PBN Sees a Future with Rail and Ocean Power

Rendering of future Pearl Highlands train station.
The current issue of Pacific Business News is recommended reading for anyone with an interest in knowing what living on Oahu could be like decades from now. If you’re not a subscriber, pick up a copy of PBN in a bookstore or newsstand -- or better yet, become one.

The November 12th edition has stories on the Honolulu Authority on Rapid Transportation (HART) and ocean thermal energy conversion (OTEC), which will be key components of our future society if events play out as expected in the years immediately ahead.

(Subscribers can log in to read complete stories on the website, but others are restricted to only the first couple paragraphs.

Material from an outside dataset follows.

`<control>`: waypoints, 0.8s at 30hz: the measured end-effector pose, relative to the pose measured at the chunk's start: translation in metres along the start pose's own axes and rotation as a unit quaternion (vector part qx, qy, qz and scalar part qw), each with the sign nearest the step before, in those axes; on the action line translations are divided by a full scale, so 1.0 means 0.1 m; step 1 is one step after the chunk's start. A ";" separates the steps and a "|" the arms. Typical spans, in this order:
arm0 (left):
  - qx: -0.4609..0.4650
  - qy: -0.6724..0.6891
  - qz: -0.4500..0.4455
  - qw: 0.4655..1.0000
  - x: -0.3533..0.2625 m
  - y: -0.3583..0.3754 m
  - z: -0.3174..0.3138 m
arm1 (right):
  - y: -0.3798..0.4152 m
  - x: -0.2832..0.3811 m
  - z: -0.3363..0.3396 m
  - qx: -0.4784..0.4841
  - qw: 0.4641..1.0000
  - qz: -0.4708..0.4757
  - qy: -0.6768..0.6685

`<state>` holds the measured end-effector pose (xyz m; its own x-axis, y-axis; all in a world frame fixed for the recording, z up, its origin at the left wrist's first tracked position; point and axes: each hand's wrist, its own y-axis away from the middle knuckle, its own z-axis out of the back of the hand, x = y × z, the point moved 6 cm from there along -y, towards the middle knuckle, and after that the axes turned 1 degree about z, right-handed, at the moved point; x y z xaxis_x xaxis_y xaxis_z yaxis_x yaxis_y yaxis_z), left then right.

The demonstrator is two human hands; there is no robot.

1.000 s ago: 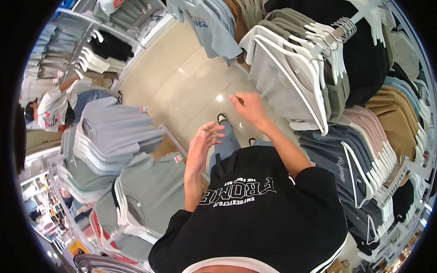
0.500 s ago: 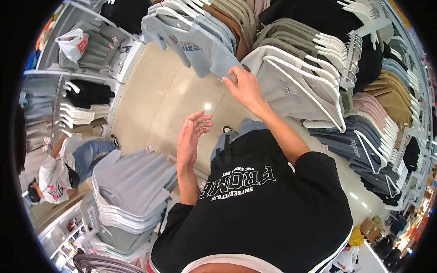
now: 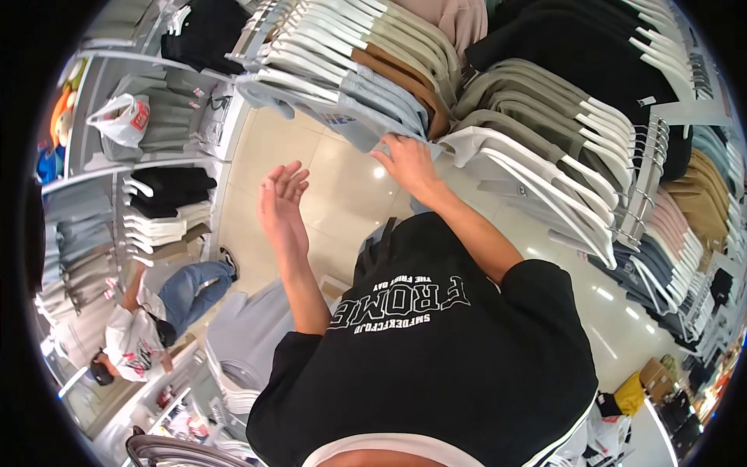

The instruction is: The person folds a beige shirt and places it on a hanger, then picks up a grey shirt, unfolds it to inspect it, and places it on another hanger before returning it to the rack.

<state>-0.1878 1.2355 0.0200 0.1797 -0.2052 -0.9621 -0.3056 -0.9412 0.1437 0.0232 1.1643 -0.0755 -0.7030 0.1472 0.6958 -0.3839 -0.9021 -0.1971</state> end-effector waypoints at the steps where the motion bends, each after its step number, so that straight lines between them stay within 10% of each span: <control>1: 0.009 -0.017 -0.007 1.000 -0.02 -0.14 -0.02 | -0.01 -0.02 -0.04 -0.020 1.000 0.020 0.002; 16: 0.205 -0.109 0.050 0.971 0.47 -1.34 -0.44 | 0.17 0.10 0.13 -0.311 0.936 -0.165 -0.011; 24: 0.338 -0.090 0.059 0.935 0.44 -1.44 -0.64 | 0.24 0.05 0.12 -0.238 0.944 -0.166 0.155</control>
<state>-0.0765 1.3448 -0.0281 -0.0337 -0.1917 -0.9809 -0.8451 -0.5185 0.1304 0.0172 1.1383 -0.0684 -0.6096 0.5686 0.5523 -0.7879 -0.5114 -0.3432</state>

Clicking on “View This Week’s Digital Edition” allows a temporary preview of the weekly paper’s pages, and you might get as far as page 8 and the HART story before your preview expires.)

Light at the End of the Tunnel

HART, which was approved by Oahu voters earlier this month, will guide the construction, operation and maintenance of Honolulu rail. The system will be the transportation backbone of Oahu’s urban core that will continue to grow between downtown Honolulu/Kakaako/Ala Moana and the Second City of Kapolei to the west.

PBN editorializes in this edition that the election of pro-rail Governor-elect Neil Abercrombie and pro-rail Mayor Peter Carlisle has removed a great deal of uncertainty about the project:

“… it is tantalizing to think that last week’s elections seem to have gotten us one step closer. In other words, the light at the end of the proverbial tunnel may be just the train we’ve been waiting for – well past due, but at least headed in the right direction.”

Ocean Powering the Train

Elsewhere in this issue, PBN continues it series on renewable energy technologies by giving page-one treatment to OTEC, which long has been appreciated by advocates as the ultimate game-changer to get Hawaii off oil- and coal-fired electrical generation.

OTEC uses the temperature difference between warm ocean surface water and deep water (3,000 feet) to generate electricity. A working fluid with a boiling point between those two temperatures (such as ammonia) can be boiled off into a gas when exposed to surface water in a heat exchanger, compressed through an electrical generator and then condensed back to a liquid when exposed to cooler deep water (as illustrated in this NELHA graphic).

Pages 30 and 31 of PBN’s print edition are dominated by the continuation of the OTEC story and by the “Light rail headed in the right direction” editorial – a nice juxtaposition, since decades from now Honolulu rail could well be powered almost entirely by ocean power.

Honolulu rail will improve energy efficiency and air quality even though the system will be powered mostly by electricity generated by Hawaiian Electric’s fossil fuel power plants in its early years. But if OTEC finally realizes its enormous potential and becomes commercially viable in the coming decades, Honolulu rail could run entirely on ocean power.

That scenario is likely to be realized during the lifetimes of most Oahu residents, so this could be one PBN issue you’ll want to read to your children and grandchildren. Firing up their imaginations on what Oahu life could be like by mid-century will help make it happen.